Дорога к власти для Палена была открыта. Он смог обаять Императора своим усердием, исполнительностью, беспрекословным послушанием. Но вместе с тем он сумел использовать в своих интересах то качество, которое так всегда высоко оценивал Павел Петрович: прямоту суждений и критическую самооценку. Конечно, как показало дальнейшее, все это было тонко рассчитанной и талантливой игрой. Пален клялся собственной жизнью служить Императору до последнего земного вздоха, но многие месяцы не просто грезил, но деятельно подготовлял его убийство…
В какой степени Лопухины, и в первую очередь Анна Петровна, были вовлечены в антипавловскую деятельность?
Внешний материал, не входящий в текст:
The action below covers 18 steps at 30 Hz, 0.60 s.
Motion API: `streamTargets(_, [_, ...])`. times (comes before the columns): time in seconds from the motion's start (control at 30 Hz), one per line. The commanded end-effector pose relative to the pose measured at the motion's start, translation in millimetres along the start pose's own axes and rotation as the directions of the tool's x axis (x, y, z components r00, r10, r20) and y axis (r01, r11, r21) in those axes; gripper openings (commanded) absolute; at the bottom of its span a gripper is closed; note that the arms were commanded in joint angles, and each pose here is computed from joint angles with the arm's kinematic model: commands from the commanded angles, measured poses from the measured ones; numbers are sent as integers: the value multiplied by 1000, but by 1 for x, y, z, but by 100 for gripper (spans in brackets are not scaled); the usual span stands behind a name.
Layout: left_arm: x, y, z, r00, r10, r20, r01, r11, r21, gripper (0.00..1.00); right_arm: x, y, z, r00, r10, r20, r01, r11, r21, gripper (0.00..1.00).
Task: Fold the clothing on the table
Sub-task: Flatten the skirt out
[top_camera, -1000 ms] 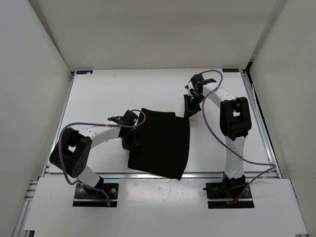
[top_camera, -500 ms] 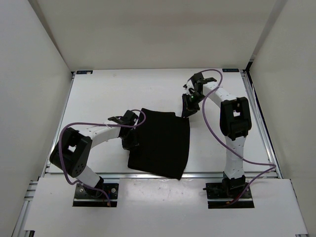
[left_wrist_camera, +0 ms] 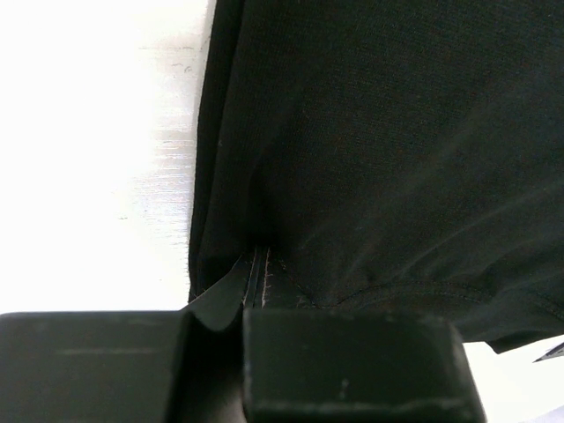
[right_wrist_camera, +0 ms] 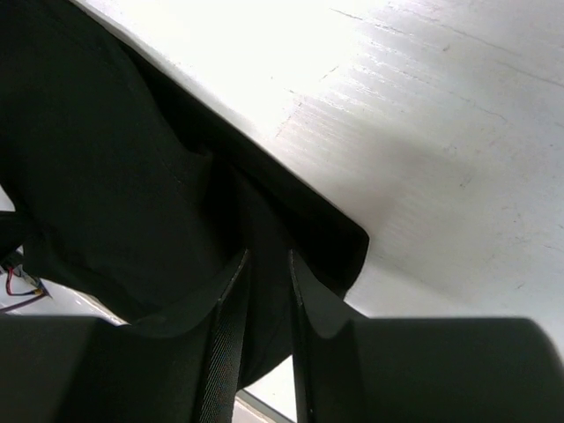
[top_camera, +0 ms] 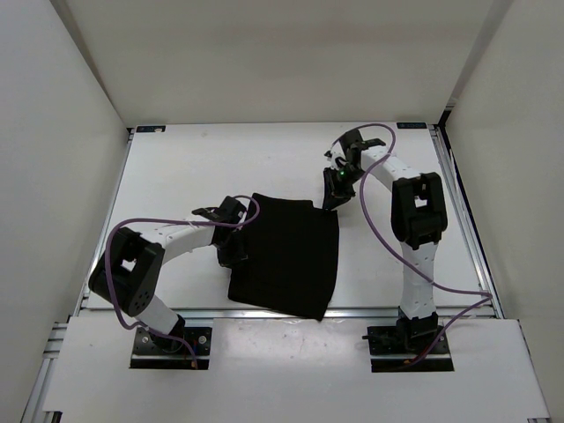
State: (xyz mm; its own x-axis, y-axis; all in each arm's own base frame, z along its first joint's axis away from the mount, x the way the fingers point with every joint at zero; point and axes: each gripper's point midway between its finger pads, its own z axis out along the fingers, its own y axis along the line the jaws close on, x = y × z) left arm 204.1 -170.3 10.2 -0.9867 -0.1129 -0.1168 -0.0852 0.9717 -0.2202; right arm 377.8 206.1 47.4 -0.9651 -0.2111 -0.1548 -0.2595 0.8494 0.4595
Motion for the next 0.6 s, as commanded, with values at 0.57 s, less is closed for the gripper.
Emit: streamTargets(0.57, [15,41,11,1000,-5,-18,3,993,-116,0,9,5,0,998,-58,-7,58,998,5,29])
Была ли возлюбленная Императора рупором его врагов и была ли она осведомлена о подготовке заговора? Совершенно точно известно, что сенатор, а затем обер-прокурор Сената князь Петр Васильевич в подобной деятельности не участвовал и вообще сторонился придворных интриг. В 1799 году он попросился в отставку, получил ее и отбыл на жительство в Москву. Что же касается его дочери, то здесь столь однозначный ответ дать невозможно.
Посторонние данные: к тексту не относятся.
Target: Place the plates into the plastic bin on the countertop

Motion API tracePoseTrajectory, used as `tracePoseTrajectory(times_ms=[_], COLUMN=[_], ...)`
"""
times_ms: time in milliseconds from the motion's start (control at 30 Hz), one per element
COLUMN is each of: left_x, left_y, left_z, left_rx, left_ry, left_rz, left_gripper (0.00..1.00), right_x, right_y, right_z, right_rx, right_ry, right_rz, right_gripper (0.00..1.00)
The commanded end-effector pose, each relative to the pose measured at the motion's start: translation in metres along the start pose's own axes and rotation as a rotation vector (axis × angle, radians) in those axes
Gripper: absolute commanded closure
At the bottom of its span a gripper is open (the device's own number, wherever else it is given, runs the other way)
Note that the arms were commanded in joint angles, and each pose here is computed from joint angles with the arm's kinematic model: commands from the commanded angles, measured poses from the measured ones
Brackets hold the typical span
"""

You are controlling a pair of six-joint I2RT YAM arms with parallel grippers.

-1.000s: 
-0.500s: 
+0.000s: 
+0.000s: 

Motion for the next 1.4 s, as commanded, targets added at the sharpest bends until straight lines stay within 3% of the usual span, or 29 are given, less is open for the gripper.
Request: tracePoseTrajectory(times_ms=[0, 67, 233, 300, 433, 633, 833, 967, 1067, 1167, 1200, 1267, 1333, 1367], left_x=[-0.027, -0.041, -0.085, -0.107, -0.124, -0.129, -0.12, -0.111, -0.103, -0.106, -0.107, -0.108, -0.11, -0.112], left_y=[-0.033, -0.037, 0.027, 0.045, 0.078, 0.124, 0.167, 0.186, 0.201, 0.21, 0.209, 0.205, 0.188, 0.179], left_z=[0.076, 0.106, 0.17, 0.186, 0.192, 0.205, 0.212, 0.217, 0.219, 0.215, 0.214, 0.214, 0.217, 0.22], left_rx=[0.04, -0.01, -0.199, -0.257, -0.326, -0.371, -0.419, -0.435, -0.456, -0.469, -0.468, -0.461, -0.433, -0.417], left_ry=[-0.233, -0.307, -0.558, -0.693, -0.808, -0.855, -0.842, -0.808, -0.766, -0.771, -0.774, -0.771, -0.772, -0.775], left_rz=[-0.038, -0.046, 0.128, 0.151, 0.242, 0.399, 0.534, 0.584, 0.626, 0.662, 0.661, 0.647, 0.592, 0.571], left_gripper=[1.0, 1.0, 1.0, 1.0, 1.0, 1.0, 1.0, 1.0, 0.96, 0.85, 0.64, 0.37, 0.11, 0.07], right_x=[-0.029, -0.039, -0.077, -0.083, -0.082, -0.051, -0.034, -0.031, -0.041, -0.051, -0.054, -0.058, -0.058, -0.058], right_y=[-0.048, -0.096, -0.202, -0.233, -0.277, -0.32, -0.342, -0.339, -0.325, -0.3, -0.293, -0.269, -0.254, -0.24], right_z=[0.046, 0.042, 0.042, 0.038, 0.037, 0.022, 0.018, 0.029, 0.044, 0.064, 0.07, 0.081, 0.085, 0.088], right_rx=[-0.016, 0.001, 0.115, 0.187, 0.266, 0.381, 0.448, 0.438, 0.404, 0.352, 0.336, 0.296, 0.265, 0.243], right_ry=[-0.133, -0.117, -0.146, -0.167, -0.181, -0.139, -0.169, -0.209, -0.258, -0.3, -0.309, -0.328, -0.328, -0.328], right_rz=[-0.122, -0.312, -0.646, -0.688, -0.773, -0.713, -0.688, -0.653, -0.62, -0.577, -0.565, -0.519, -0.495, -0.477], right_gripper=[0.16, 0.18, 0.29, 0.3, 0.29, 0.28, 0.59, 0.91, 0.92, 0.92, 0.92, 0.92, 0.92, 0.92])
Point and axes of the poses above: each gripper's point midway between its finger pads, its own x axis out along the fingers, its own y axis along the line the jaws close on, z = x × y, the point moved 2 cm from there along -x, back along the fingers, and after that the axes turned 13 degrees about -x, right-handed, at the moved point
Доподлинно известно, что Анна Гагарина, сохраняя звание камер-фрейлины, имела свои апартаменты в Михайловском замке, куда из покоев Императора вела потайная дверь. Все последние недели жизни Павла Петровича, связанные с Михайловским замком, Анна Петровна провела в непосредственной близости от Императора. Ежедневно, ровно в 10 часов вечера после окончания вечерних трапез в замке, Император посещал Гагарину и проводил у нее ровно час, а в 11 часов отправлялся спать. Известно также, что сразу же после убийства, на следующий день, т. е. 12 марта 1801 года, княгиня Гагарина выехала из Михайловского замка и вскоре отбыла за границу. Больше в России она не бывала и умерла в Вене в возрасте 28 лет, в 1805 году, от послеродовой горячки[45].
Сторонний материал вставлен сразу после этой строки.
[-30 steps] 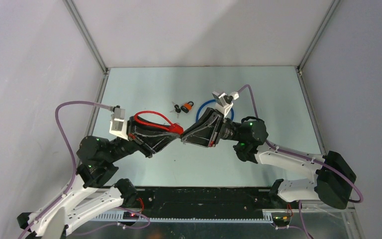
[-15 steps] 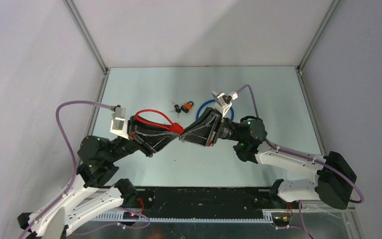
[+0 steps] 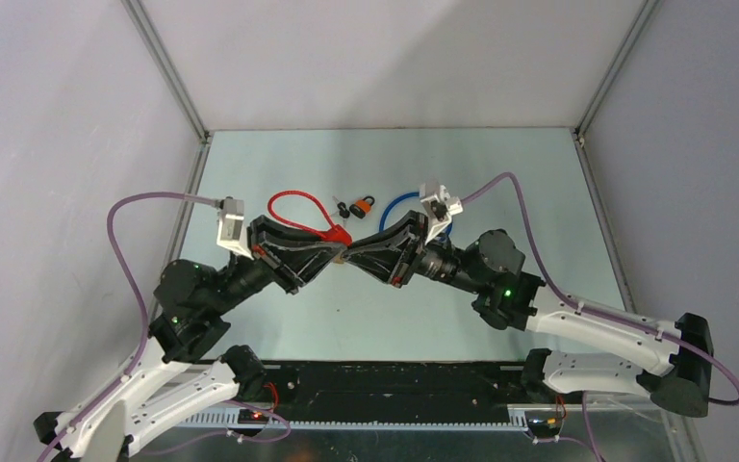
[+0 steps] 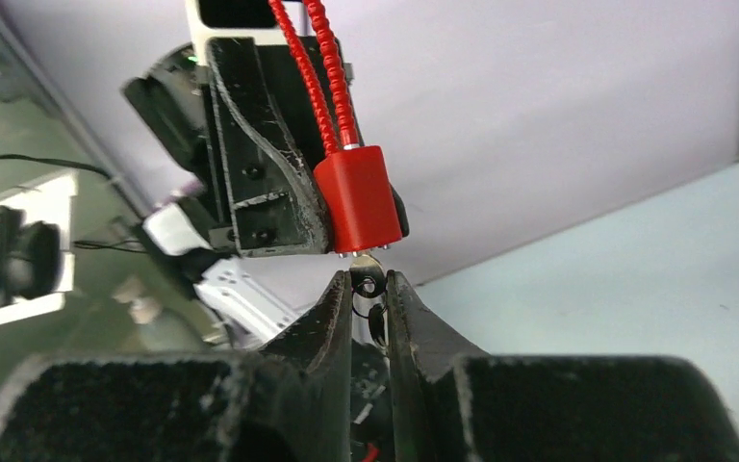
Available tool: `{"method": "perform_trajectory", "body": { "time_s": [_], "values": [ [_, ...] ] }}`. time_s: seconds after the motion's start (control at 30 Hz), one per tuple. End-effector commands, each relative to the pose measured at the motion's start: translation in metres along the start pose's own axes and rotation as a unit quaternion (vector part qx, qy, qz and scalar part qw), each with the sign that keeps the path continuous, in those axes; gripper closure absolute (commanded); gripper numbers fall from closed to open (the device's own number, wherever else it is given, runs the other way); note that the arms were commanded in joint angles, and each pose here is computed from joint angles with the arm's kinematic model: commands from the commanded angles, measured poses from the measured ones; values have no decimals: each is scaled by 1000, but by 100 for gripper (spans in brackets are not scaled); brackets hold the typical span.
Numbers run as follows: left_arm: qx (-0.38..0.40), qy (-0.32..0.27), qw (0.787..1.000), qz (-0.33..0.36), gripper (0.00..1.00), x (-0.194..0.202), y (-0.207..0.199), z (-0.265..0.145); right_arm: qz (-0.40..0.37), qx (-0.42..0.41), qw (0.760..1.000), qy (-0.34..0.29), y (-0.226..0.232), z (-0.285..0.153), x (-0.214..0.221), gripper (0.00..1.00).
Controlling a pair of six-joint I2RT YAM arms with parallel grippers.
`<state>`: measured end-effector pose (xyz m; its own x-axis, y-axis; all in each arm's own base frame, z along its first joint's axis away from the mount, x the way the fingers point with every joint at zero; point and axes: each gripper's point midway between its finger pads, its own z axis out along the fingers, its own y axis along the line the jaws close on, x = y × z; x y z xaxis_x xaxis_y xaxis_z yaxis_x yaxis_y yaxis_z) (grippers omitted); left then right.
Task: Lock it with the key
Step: Lock the lock.
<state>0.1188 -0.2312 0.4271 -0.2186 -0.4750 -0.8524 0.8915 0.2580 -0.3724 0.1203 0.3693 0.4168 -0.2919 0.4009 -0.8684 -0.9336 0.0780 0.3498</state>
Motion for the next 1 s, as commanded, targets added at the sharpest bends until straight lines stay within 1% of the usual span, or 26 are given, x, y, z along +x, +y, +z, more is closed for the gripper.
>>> {"method": "perform_trajectory", "body": {
  "time_s": [0.0, 0.03, 0.1, 0.13, 0.23, 0.3, 0.37, 0.4, 0.43, 0.47, 0.5, 0.53, 0.57, 0.6, 0.67, 0.77, 0.8, 0.87, 0.97],
  "values": [
    [-30, -4, 999, -21, 100, -6, 7, 2, -97, 134, 986, 28, -49, -7, 7, 100],
    [-37, 1, 999, -24, 100, -4, 9, 2, -105, 143, 984, 28, -51, -7, 5, 100],
    [-65, 0, 997, -31, 100, -4, 19, 2, -130, 187, 973, 29, -62, -9, 3, 100],
    [-73, 0, 997, -35, 100, -4, 21, 3, -145, 193, 970, 40, -63, -8, 9, 100],
    [-115, 4, 992, -44, 100, -1, 36, 1, -170, 227, 958, 47, -71, -8, 11, 100],
    [-130, 4, 990, -46, 100, 0, 41, -1, -176, 229, 956, 52, -71, -7, 13, 100],
    [-133, 1, 990, -46, 100, -1, 42, -1, -167, 210, 962, 55, -64, -5, 14, 100],
    [-132, -1, 990, -47, 100, -3, 41, -2, -159, 200, 965, 60, -61, -5, 17, 97],
    [-131, -2, 990, -47, 100, -3, 40, -2, -154, 171, 971, 68, -53, -4, 18, 92],
    [-130, -2, 990, -47, 100, -4, 39, -2, -143, 156, 975, 72, -49, -4, 20, 79],
    [-129, -4, 991, -46, 100, -5, 38, -3, -135, 119, 980, 82, -38, -5, 21, 73],
    [-128, -5, 991, -46, 100, -6, 38, -3, -122, 104, 983, 86, -33, -6, 22, 56],
    [-125, -5, 991, -46, 100, -7, 36, -4, -109, 78, 987, 94, -25, -8, 23, 50],
    [-123, -4, 991, -46, 100, -7, 35, -4, -102, 67, 988, 98, -22, -10, 23, 41],
    [-117, -4, 992, -45, 100, -7, 32, -4, -86, 39, 990, 107, -13, -16, 24, 33],
    [-104, -1, 994, -44, 100, -8, 27, -5, -58, -12, 992, 109, 3, -24, 20, 26],
    [-102, 0, 994, -45, 100, -8, 26, -5, -53, -27, 992, 113, 7, -27, 21, 22],
    [-100, 1, 994, -47, 100, -7, 25, -5, -43, -43, 992, 111, 10, -31, 20, 19],
    [-92, 4, 994, -55, 100, -6, 22, -5, -21, -52, 994, 99, 12, -32, 15, 20]
  ]
}}
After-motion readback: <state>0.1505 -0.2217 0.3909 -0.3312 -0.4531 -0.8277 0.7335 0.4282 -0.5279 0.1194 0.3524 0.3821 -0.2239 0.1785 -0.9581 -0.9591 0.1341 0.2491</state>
Существует одно свидетельство, косвенно подтверждающее если и не прямое участие Анны Лопухиной-Гагариной в заговоре, то определенно – ее осведомленность о его наличии. Оно принадлежит принцу Евгению Вюртембергскому (1788–1858) – племяннику Императрицы Марии Федоровны. По приглашению Императора Павла тринадцатилетний принц Евгений 6 февраля 1801 года прибыл в Петербург, где Павел Петрович оказал ему самые сердечные знаки внимания. Пошли даже разговоры о том, что Павел Петрович хочет «усыновить» Евгения, а остальных членов семьи «заточить в темницу».